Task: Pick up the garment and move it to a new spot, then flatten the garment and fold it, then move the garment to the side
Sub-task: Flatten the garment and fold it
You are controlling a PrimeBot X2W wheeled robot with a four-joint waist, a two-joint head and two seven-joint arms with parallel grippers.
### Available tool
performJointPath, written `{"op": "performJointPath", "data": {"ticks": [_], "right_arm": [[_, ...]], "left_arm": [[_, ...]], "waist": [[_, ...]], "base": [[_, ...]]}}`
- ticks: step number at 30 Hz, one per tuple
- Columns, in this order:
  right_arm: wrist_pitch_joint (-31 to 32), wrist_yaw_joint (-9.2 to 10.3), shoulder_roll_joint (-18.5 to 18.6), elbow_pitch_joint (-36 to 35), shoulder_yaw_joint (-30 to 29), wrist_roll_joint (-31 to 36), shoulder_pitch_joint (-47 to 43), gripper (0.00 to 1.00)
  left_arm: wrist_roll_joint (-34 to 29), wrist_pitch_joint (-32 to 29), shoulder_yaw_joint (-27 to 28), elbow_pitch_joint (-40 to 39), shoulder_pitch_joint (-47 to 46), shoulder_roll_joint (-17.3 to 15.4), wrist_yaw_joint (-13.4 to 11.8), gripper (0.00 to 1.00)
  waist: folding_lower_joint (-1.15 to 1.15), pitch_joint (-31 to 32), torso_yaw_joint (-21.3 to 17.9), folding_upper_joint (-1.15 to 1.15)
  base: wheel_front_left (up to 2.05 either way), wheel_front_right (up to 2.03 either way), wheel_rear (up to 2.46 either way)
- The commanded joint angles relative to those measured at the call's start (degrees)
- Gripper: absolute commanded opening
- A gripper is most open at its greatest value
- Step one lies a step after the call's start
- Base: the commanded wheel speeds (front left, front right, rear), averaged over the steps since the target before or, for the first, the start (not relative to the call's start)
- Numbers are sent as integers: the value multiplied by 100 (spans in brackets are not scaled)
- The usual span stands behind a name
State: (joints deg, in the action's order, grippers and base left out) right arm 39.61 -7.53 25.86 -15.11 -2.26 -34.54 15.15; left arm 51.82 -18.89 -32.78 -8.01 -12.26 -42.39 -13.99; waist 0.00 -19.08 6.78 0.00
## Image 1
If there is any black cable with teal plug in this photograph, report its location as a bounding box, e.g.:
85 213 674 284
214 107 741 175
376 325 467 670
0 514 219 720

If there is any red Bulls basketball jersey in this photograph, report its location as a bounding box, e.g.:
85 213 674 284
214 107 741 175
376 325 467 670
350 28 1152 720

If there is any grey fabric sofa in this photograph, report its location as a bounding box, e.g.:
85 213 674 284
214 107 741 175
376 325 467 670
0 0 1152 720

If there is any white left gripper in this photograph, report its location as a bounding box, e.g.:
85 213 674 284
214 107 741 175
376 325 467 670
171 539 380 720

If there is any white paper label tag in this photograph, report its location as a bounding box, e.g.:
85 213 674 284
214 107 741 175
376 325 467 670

> [Work task] Write out every record verbatim.

> [Task response]
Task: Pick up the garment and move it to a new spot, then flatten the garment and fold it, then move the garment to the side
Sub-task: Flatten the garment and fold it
You are controlling a PrimeBot X2W wheeled robot with a four-joint waist, a two-joint head and two seven-joint arms with parallel grippers.
### Available tool
performJointPath, written `{"op": "performJointPath", "data": {"ticks": [_], "right_arm": [[_, ...]], "left_arm": [[_, ...]], "waist": [[_, ...]], "base": [[_, ...]]}}`
- ticks: step number at 30 Hz, one per tuple
- Columns, in this order:
  right_arm: wrist_pitch_joint (-31 to 32), wrist_yaw_joint (-9.2 to 10.3), shoulder_roll_joint (-18.5 to 18.6), elbow_pitch_joint (-36 to 35), shoulder_yaw_joint (-30 to 29), wrist_roll_joint (-31 to 36), shoulder_pitch_joint (-47 to 43), gripper (0.00 to 1.00)
  left_arm: wrist_roll_joint (-34 to 29), wrist_pitch_joint (-32 to 29), shoulder_yaw_joint (-27 to 28), elbow_pitch_joint (-40 to 39), shoulder_pitch_joint (-47 to 46), shoulder_roll_joint (-17.3 to 15.4), wrist_yaw_joint (-13.4 to 11.8), gripper (0.00 to 1.00)
  waist: folding_lower_joint (-1.15 to 1.15), pitch_joint (-31 to 32), torso_yaw_joint (-21.3 to 17.9), folding_upper_joint (-1.15 to 1.15)
  base: wheel_front_left (up to 2.05 either way), wheel_front_right (up to 2.03 either way), wheel_rear (up to 2.46 either way)
- The commanded joint angles relative to those measured at the call's start (degrees)
- Gripper: absolute commanded opening
- A gripper is most open at its greatest value
- Step one lies a step after the call's start
- Base: the commanded wheel speeds (front left, front right, rear), averaged over the steps since the target before or, for the first, the start (not relative to the call's start)
- Numbers are sent as integers: the value multiplied by 100 (spans in brackets are not scaled)
- The usual span stands behind a name
State: (joints deg, in the action's order, grippers and base left out) right arm 39.61 -7.53 25.86 -15.11 -2.26 -34.54 15.15; left arm 51.82 -18.89 -32.78 -8.01 -12.26 -42.39 -13.99; waist 0.00 -19.08 6.78 0.00
## Image 1
If there is any black cable with teal plug in this photograph, report its location as a bounding box, e.g.:
85 213 674 284
214 107 741 175
376 325 467 670
0 514 219 720

If there is any red Bulls basketball jersey in this photograph, report its location as a bounding box, e.g.:
85 213 674 284
214 107 741 175
376 325 467 670
350 28 1152 720

If there is any grey fabric sofa in this photograph, report its location as a bounding box, e.g.:
85 213 674 284
214 107 741 175
376 325 467 670
0 0 1152 720

If there is any white left gripper in this photograph, report its location as a bounding box, e.g.:
85 213 674 284
214 107 741 175
376 325 467 670
171 539 380 720

If there is any white paper label tag in this photograph, report its location as a bounding box, e.g.:
85 213 674 284
214 107 741 175
376 325 467 670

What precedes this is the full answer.